Assignment. Using the records below, repeat exactly the lines from the one holding "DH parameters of" through the one holding "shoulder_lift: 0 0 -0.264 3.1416", both ends included, and no others.

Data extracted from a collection
========================================

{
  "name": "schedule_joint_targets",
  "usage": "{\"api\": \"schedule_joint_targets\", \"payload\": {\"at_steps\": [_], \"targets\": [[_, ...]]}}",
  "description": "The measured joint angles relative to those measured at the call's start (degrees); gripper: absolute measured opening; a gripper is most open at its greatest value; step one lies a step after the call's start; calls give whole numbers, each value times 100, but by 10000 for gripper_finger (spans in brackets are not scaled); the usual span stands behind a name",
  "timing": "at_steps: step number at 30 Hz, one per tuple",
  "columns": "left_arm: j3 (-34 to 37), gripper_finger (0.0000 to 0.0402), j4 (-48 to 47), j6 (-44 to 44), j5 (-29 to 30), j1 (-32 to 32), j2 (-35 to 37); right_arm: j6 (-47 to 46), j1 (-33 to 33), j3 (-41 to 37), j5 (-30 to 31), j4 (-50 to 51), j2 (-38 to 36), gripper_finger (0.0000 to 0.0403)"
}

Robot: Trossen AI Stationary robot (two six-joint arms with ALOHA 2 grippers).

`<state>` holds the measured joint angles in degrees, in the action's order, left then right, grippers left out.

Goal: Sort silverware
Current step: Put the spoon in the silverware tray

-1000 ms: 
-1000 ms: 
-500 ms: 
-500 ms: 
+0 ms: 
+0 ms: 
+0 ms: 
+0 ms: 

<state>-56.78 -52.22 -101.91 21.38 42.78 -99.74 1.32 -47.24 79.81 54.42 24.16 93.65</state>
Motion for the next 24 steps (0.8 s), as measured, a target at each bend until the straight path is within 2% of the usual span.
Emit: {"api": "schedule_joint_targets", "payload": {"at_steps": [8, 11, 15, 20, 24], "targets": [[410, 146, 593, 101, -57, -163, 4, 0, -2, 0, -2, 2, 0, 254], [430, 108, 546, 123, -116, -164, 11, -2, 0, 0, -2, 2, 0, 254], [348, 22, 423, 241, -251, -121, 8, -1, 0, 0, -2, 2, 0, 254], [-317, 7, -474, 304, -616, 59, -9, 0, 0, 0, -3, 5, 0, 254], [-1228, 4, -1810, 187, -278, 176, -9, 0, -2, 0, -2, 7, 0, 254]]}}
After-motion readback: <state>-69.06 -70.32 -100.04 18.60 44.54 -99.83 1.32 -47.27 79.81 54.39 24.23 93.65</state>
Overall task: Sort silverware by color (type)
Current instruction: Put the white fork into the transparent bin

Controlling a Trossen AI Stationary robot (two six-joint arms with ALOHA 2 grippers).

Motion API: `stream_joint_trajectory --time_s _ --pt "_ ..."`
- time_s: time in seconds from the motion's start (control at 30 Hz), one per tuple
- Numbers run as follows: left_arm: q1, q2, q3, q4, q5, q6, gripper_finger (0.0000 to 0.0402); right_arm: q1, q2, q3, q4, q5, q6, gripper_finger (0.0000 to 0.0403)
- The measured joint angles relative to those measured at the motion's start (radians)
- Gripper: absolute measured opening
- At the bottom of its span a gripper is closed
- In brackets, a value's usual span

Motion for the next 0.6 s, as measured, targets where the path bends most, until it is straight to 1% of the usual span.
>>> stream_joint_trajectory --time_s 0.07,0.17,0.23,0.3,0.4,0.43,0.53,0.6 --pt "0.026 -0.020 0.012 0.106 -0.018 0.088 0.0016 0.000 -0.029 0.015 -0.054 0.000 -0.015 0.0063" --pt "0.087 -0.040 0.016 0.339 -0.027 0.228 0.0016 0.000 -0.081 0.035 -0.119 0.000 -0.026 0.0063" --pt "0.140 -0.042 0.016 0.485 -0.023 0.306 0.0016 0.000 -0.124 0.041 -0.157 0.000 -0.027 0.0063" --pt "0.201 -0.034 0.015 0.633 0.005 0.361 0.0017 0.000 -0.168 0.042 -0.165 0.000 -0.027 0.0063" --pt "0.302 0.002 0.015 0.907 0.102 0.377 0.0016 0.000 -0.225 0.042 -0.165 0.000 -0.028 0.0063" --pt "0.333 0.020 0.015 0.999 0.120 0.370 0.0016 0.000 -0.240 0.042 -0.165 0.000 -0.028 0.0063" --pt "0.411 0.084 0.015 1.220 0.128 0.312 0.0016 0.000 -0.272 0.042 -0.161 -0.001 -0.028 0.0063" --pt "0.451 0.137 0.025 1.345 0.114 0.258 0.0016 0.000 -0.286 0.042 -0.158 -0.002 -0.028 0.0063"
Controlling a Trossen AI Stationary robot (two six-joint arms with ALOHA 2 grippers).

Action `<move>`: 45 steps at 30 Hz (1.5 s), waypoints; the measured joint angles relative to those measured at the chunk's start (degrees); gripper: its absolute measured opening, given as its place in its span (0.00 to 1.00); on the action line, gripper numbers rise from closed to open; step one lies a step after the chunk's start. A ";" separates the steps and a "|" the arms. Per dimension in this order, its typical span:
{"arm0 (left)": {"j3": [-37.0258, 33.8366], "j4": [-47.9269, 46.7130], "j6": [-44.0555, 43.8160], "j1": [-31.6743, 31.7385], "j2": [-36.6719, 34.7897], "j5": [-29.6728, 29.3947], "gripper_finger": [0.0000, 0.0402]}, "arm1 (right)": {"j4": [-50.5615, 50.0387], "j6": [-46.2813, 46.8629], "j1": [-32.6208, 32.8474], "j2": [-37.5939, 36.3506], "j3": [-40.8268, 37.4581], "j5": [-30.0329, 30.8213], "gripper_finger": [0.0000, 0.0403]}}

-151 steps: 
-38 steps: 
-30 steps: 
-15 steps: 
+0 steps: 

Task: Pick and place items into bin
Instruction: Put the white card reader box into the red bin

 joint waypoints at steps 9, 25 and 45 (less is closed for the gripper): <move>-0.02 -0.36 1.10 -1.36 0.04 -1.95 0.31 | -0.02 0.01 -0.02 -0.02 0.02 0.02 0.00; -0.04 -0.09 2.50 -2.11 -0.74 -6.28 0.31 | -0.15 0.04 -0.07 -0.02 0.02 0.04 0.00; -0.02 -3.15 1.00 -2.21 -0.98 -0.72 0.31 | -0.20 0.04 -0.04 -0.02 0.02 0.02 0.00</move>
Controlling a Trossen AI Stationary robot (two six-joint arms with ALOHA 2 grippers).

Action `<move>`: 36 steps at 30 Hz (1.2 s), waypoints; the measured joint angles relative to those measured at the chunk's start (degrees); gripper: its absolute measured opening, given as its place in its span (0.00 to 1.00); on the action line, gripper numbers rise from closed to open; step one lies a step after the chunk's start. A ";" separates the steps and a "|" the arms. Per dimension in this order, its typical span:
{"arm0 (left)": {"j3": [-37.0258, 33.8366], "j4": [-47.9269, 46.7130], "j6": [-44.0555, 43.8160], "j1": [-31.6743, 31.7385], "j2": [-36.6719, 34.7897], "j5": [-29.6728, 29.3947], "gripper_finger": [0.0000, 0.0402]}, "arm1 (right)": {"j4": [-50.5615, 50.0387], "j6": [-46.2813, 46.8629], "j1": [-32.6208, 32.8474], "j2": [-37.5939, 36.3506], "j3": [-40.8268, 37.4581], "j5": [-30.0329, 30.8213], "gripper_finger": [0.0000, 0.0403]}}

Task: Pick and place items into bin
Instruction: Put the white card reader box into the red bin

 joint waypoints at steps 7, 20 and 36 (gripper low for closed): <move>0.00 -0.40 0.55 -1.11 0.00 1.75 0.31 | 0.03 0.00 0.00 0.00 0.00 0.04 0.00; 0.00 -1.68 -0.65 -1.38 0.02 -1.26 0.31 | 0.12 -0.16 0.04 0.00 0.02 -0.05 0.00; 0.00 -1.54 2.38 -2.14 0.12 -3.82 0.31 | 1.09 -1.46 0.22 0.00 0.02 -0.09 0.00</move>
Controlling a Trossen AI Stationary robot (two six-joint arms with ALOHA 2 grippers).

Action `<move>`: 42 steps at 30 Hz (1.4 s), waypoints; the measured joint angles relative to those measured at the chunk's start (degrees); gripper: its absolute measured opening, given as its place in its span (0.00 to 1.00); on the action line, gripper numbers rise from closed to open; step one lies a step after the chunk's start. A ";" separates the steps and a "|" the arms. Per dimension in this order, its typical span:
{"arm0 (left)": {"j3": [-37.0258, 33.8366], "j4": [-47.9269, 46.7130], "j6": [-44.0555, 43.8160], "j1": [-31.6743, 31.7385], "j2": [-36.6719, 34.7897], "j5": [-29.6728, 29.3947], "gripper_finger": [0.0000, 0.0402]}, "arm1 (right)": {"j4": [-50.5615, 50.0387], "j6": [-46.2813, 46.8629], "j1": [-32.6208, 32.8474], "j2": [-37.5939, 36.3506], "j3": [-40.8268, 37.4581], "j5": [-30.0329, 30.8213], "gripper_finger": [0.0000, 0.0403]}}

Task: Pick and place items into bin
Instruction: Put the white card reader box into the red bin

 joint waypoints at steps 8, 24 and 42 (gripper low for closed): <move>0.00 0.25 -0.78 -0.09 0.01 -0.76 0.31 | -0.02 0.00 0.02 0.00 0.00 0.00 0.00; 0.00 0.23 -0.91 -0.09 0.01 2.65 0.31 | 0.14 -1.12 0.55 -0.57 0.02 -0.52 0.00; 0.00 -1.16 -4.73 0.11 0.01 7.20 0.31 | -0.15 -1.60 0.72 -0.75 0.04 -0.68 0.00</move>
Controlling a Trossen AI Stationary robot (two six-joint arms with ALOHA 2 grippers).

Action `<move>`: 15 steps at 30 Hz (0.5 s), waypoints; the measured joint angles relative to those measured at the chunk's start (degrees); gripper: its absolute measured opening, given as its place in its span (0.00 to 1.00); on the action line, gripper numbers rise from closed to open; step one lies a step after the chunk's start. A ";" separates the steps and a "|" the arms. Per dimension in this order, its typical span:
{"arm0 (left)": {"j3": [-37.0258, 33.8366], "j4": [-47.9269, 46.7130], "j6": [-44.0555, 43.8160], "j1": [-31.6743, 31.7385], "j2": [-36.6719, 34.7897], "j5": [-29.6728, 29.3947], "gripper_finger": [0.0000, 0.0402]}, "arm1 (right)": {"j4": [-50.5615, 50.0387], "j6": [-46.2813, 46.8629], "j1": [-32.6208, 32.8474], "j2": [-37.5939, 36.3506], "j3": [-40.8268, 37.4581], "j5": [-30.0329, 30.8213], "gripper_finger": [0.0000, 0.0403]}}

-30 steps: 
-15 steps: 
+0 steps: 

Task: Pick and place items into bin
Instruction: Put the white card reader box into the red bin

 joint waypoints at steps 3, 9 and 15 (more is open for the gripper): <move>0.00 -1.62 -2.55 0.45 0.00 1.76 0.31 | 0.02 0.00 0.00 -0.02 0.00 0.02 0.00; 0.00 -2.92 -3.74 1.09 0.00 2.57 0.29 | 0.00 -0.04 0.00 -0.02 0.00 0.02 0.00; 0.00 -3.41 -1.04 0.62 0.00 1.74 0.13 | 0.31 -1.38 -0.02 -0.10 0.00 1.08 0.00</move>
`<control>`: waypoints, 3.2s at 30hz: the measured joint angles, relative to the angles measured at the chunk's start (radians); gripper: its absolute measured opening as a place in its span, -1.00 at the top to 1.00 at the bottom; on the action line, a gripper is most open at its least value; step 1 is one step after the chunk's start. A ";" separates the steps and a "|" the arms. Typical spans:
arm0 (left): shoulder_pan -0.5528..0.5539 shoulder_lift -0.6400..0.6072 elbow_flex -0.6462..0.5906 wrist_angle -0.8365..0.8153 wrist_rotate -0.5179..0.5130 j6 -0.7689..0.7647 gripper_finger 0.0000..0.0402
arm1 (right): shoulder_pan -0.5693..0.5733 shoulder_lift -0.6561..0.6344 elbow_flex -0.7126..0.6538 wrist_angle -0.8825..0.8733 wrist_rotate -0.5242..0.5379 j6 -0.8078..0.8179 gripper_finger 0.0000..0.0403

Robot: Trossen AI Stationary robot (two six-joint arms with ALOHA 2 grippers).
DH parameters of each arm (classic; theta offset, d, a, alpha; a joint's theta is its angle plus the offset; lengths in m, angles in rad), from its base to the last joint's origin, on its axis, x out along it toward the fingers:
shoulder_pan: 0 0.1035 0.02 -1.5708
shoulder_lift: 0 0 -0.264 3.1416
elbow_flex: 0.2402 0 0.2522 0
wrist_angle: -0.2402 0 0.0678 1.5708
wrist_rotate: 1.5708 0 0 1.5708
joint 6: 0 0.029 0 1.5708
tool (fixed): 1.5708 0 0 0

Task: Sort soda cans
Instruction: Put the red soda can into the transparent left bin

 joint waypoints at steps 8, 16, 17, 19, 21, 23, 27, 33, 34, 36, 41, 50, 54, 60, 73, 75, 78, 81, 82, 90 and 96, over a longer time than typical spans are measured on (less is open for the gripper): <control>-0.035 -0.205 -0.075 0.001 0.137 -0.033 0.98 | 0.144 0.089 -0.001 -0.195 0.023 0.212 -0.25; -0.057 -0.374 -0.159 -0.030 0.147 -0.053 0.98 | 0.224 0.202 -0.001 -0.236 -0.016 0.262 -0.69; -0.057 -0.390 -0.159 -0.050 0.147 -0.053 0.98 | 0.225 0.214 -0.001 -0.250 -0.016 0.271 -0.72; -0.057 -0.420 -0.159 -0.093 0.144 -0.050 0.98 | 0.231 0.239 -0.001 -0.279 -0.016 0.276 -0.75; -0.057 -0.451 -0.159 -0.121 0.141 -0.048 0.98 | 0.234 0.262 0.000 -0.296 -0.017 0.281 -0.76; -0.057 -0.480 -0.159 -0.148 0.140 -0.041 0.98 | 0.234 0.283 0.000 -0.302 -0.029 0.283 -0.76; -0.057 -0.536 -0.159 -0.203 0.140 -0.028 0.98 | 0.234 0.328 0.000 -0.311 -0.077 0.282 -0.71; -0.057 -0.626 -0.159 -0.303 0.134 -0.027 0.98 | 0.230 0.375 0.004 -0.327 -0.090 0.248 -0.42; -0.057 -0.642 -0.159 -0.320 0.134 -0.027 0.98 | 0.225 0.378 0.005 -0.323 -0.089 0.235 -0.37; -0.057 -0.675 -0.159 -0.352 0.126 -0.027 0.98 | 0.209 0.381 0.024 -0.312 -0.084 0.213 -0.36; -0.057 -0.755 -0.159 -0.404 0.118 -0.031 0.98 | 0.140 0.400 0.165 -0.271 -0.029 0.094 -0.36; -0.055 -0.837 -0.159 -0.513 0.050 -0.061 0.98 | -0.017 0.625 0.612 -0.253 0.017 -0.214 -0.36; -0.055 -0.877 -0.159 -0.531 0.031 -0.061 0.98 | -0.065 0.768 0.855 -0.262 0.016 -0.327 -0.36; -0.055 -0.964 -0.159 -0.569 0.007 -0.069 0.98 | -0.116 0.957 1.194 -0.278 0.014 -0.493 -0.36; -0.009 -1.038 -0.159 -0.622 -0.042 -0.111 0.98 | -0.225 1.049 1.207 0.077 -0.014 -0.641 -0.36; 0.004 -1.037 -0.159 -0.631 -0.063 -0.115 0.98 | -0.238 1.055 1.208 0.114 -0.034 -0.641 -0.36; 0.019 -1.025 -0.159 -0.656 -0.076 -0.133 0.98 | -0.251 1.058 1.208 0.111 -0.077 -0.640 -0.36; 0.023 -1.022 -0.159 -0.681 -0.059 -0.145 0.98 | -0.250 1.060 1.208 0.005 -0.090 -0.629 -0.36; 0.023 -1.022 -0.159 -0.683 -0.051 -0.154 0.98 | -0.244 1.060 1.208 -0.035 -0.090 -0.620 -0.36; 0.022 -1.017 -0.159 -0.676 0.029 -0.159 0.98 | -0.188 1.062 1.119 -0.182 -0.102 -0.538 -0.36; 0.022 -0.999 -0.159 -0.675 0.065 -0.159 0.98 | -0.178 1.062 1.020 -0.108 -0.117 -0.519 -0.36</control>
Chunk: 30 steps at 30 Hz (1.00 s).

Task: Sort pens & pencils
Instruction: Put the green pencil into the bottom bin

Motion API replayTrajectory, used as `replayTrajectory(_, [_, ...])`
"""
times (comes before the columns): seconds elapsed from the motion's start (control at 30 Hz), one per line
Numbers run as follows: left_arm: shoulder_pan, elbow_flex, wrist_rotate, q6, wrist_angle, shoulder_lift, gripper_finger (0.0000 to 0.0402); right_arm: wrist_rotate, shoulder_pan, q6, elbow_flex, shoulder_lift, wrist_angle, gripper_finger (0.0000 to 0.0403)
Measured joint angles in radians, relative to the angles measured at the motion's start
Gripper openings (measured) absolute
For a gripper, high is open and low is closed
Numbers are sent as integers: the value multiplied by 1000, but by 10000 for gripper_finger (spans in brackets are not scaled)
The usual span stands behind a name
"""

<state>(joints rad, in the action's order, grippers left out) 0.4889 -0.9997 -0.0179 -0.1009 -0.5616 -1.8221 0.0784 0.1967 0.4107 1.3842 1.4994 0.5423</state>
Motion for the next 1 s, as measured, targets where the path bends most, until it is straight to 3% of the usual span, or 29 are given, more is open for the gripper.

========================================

Worked solution.
DH parameters of each arm (classic; theta offset, d, a, alpha; a joint's theta is its angle plus the offset; lengths in m, angles in rad), from its base to the last joint's origin, on its axis, x out along it toward the fingers:
shoulder_pan: 0 0.1035 0.02 -1.5708
shoulder_lift: 0 0 -0.264 3.1416

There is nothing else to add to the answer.